AO: Not exactly, 'cause we'd been playing shows in New York for probably a little over a year before we properly released the album, and we had been moving forward for quite a while before that, and I think it seemed somewhat natural that when we put the album out, that we'd keep moving forward. In a way, I’m a little regretful that we moved forward to such an extent. For example, when we were touring with the National for the first tour, we couldn't just be simply an opening band and kind of get our footing out there, see what it was like to play with another band rather than to have blown up to such a point.
HPR: Do you think things would have been different if you had a more natural progression, something like the National did have?

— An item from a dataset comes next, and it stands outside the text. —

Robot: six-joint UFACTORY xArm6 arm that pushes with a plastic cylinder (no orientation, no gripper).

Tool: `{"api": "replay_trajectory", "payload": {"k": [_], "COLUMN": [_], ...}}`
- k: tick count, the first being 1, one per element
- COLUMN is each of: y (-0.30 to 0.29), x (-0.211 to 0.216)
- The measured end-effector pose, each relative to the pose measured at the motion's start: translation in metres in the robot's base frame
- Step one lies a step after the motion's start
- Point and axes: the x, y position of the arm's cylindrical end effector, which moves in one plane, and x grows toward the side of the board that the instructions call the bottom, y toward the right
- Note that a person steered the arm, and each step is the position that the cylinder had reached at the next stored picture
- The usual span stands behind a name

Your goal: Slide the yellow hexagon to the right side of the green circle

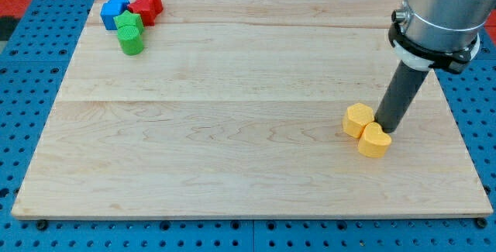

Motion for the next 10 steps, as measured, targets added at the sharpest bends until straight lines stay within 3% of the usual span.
{"api": "replay_trajectory", "payload": {"k": [1, 2, 5, 7, 10], "y": [-0.009, -0.061, -0.183, -0.335, -0.392], "x": [0.000, 0.000, -0.076, -0.078, -0.080]}}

AO: I’m generally pretty insulated from that sort of thing. I try to make an album that is appealing to me at a particular time. I don't think it was necessarily meant for that sort of public embrace [laughs]. And if it does happen for Clap Your Hands up until a new album, that's just the way it is. [If I] made a work that's entirely accessible, and people seem to like it, chances are pretty good that I’ll lose a lot of the fans that like the next one with the one after that. I don't make records to be popular [laughs].
HPR: From what I’ve seen, you've definitely followed your muses since 2005, doing your own solo albums; you went down to New Orleans to record with George Porter, Jr. [of the Meters] and some of the guys down there. Do you have any other destination recording places you'd like to go, just to get the feel of?
AO: I’d love to go to Mexico and do some work down there with musicians. I’d love to go to Brazil. Maybe I’d steer clear of any places that Paul Simon already went [laughs]. I’d love to work with people in the community. And that's the thing, the New Orleans record was entirely that. It was entirely to make an album with [regional] musicians to shine a light, in a way we'd like, down there.
HPR: I read that you can work on music up to nine hours a day?
AO: [laughs] Yeah, sometimes. Lately, probably the last three hours would have me beating my head against the wall [laughs again]. But usually I can find something to work on, given the hours.
HPR: How do you find the inspiration to keep you going from beating your head against the wall?
AO: You know, I have a lot, a lot, a lot, a lot of ideas that will probably never see the light of day, and I just keep going and keep trying 'til I find something. And now, I believe [the song] “Some Loud Thunder” and maybe one other were written in the same blur of the day, and that's what happens. You just keep going and going and going, and then you get a window and apparently, you're able to let some things in, eventually. That's the way I've found it, anyway.